Personal information
- Full name: Gonzalo Aguilar López
- Date of birth: 11 June 2002 (age 23)
- Place of birth: Madrid, Spain
- Height: 1.88 m (6 ft 2 in)
- Position: Centre back

Team information
- Current team: Leganés
- Number: 6

Youth career
- Atlético Madrid
- 2013–2021: Leganés

Senior career*
- Years: Team / Apps / (Gls)
- 2019–2020: Leganés C / 2 / (0)
- 2021–2023: Leganés B / 30 / (0)
- 2022–: Leganés / 38 / (0)
- 2024: → Atlético Madrid B (loan) / 12 / (0)
- 2024–2025: → Albacete (loan) / 33 / (0)

= Lalo Aguilar =

Spanish footballer (born 2002)

Gonzalo "Lalo" Aguilar López (born 11 June 2002) is a Spanish footballer who plays as a central defender for CD Leganés.

==Club career==
Born in Madrid, Lalo joined CD Leganés' youth setup in 2013, from Atlético Madrid. He made his senior debut with the C-team on 17 November 2019, starting in a 3–0 Primera Categoría de Aficionados away loss against CD Los Yébenes San Bruno B.

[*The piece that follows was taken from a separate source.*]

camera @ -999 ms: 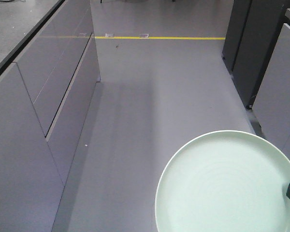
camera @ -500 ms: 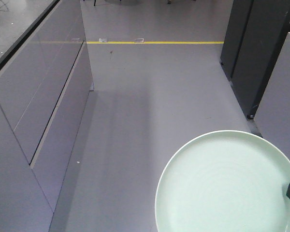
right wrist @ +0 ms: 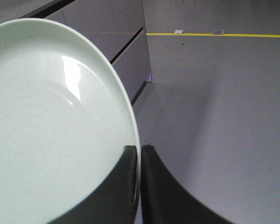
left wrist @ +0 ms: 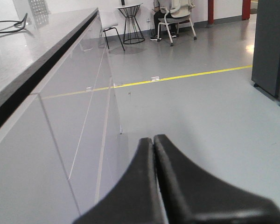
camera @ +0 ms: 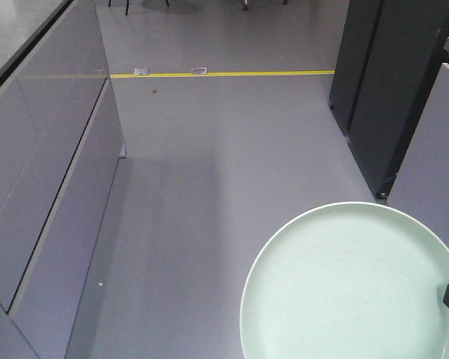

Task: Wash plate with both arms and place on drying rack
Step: 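Carry the plate in the right gripper while driving down the aisle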

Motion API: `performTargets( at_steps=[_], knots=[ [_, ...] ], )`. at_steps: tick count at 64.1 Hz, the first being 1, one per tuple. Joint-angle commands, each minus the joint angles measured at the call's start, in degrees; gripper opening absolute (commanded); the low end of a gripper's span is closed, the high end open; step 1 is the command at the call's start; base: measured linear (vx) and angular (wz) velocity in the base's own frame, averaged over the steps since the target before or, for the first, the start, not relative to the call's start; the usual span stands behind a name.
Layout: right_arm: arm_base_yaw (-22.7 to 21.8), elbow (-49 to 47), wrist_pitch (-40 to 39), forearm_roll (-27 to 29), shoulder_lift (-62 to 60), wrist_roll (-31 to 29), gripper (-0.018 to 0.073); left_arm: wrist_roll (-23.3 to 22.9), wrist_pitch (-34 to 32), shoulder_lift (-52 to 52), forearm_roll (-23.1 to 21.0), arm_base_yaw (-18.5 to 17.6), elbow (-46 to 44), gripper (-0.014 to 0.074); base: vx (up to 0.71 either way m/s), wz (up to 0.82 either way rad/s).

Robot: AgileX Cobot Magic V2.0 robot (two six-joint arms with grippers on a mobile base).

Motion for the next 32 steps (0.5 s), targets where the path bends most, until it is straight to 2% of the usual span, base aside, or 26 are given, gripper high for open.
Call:
performTargets(
  at_steps=[1, 32],
  knots=[
    [-0.2, -1.5, -3.9, 1.2, 0.4, 0.0, -0.0001, -0.5, -4.0, -0.8, -0.2, -0.5, -1.5, -0.0006, 0.28, -0.09],
    [-0.2, -1.5, -3.9, 1.2, 0.4, 0.0, -0.0001, -0.5, -4.0, -0.8, -0.2, -0.5, -1.5, -0.0006, 0.26, -0.06]
  ],
)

Lalo was promoted to the reserves ahead of the 2021–22 season, in Segunda División RFEF. On 23 July 2022, he renewed his contract until 2024.

Lalo made his first team debut on 12 November 2022, starting in a 0–0 draw (6–5 penalty loss) at Gernika Club, for the campaign's Copa del Rey. His professional debut occurred the following 27 March, as he came on as a second-half substitute for Josema in a 2–0 away loss against Málaga CF in the Segunda División.

On 1 February 2024, Lalo was loaned to Primera Federación side Atlético Madrid B until the end of the season. On 20 August, he moved to Albacete Balompié in the second division also in a temporary deal.